Edited by chewy4 - 12/11/12 at 8:47am
post #10 of 17
Note that many iTunes files sold on the iTunes Music Store don't come from CD masters and have durations that don't fit CD boundaries exactly (mod 588), so unless your burning software takes some precautions to burn all the files as a single stream while appropriately moving track boundaries, you might get unwanted gaps between tracks in the resulting CD-R.
Edited by skamp - 12/11/12 at 9:40am
post #11 of 17
Quote:
Originally Posted by chewy4 View Post

I don't think most standalone CD players are going to be able to interpret a storage CD though.

I would think there at at least a decent number of CD players that can read an mp3 (and other music) files?

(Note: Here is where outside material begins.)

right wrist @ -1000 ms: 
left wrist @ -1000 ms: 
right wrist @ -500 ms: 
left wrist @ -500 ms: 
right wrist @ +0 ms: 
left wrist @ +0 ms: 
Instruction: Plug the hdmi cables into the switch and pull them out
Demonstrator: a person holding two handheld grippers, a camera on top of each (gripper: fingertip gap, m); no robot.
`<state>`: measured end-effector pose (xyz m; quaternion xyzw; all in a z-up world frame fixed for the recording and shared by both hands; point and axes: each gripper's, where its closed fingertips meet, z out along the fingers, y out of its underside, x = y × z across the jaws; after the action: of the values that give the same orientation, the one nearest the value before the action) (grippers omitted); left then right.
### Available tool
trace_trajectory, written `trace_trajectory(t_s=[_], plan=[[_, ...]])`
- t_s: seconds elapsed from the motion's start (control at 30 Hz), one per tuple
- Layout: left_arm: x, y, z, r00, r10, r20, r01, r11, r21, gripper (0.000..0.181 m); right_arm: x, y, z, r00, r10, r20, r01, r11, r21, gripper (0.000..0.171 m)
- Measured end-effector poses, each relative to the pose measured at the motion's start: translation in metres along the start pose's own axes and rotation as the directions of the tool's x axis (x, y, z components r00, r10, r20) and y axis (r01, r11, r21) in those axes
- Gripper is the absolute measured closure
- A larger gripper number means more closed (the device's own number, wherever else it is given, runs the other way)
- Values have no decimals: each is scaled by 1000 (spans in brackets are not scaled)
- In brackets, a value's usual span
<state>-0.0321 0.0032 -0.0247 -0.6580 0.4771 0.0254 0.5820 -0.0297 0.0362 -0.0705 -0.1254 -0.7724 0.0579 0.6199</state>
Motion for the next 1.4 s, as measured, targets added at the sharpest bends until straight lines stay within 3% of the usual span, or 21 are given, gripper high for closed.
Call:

Guess it's better to invest in a USB flash drive instead of a CD player then.

post #12 of 17
Thread Starter 

Ok, thanks for the answers. My cd player can read mp3 files. Would it be audibly better to burn the files as a storage cd rather then an audio-cd?

post #13 of 17
Quote:
Originally Posted by PurpleAngel View Post

I would think there at at least a decent number of CD players that can read an mp3 (and other music) files?

Guess it's better to invest in a USB flash drive instead of a CD player then.

It's probably more common in recent one's; I haven't really been keeping up with modern standalone CD-players to be honest. All of mine have been redbook only, but for all I know mp3 cd support could be a standard by now.

 

You need to consider that if it's yellow book format a lot more things are required. The CD player needs to recognized and decompress the audio data which would require for it to have some memory for a buffer, and it would need to know the algorithms required for decompression as well. I don't think there's a lot of standalone CD players that can handle yellow book in that many formats unless that's something new. MP3 is the farthest I've seen this tech go, but like I said I haven't been keeping up. Maybe AAC CD support is a new thing.

post #14 of 17
Quote:
Originally Posted by tojamm View Post

Ok, thanks for the answers. My cd player can read mp3 files. Would it be audibly better to burn the files as a storage cd rather then an audio-cd?

 

Considering you are handling lossy files, you want them to go through as little transcoding steps as possible. If you want to put your mp3 songs on a CD, just copy them directly by making a data CD, don't convert them to Audio CD.

post #15 of 17
Quote:
Originally Posted by tojamm View Post

Ok, thanks for the answers. My cd player can read mp3 files. Would it be audibly better to burn the files as a storage cd rather then an audio-cd?

There won't be a difference in sound, no. The storage CD will have the advantage of meta-data retrieval(if your CD player has a display for this), and less time spinning the CD because of buffering.